▽

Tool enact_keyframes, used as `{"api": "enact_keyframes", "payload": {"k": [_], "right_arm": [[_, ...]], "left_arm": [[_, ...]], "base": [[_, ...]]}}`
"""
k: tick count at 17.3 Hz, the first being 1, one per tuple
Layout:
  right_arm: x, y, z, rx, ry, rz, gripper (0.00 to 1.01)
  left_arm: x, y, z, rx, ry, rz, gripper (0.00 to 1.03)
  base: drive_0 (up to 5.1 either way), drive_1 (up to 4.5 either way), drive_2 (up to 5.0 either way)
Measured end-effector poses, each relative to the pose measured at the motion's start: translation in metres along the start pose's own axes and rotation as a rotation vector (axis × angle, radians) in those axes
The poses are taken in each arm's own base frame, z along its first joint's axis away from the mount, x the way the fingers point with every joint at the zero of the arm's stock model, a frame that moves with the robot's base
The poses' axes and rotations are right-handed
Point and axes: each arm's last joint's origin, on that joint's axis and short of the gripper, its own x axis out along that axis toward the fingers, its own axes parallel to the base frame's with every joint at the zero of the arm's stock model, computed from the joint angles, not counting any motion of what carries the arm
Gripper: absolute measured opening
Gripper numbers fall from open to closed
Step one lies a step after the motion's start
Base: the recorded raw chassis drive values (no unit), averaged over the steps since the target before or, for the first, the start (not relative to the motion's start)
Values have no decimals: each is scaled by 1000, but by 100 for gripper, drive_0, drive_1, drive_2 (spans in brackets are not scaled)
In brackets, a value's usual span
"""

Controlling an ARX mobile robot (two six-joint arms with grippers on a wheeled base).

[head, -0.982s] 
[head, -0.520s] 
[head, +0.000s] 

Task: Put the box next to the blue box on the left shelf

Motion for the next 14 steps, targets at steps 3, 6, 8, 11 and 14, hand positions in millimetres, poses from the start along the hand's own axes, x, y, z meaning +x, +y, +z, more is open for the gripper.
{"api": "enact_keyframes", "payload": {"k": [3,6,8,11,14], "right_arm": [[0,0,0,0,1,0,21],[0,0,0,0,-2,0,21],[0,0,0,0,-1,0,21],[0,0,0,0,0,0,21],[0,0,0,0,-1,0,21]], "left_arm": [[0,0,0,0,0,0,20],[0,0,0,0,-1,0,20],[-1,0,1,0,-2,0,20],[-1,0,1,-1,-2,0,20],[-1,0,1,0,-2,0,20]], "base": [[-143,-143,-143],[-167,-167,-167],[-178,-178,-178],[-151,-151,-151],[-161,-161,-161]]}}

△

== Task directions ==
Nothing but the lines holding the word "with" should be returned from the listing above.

== Written answer ==
The poses are taken in each arm's own base frame, z along its first joint's axis away from the mount, x the way the fingers point with every joint at the zero of the arm's stock model, a frame that moves with the robot's base
Point and axes: each arm's last joint's origin, on that joint's axis and short of the gripper, its own x axis out along that axis toward the fingers, its own axes parallel to the base frame's with every joint at the zero of the arm's stock model, computed from the joint angles, not counting any motion of what carries the arm
Controlling an ARX mobile robot (two six-joint arms with grippers on a wheeled base).

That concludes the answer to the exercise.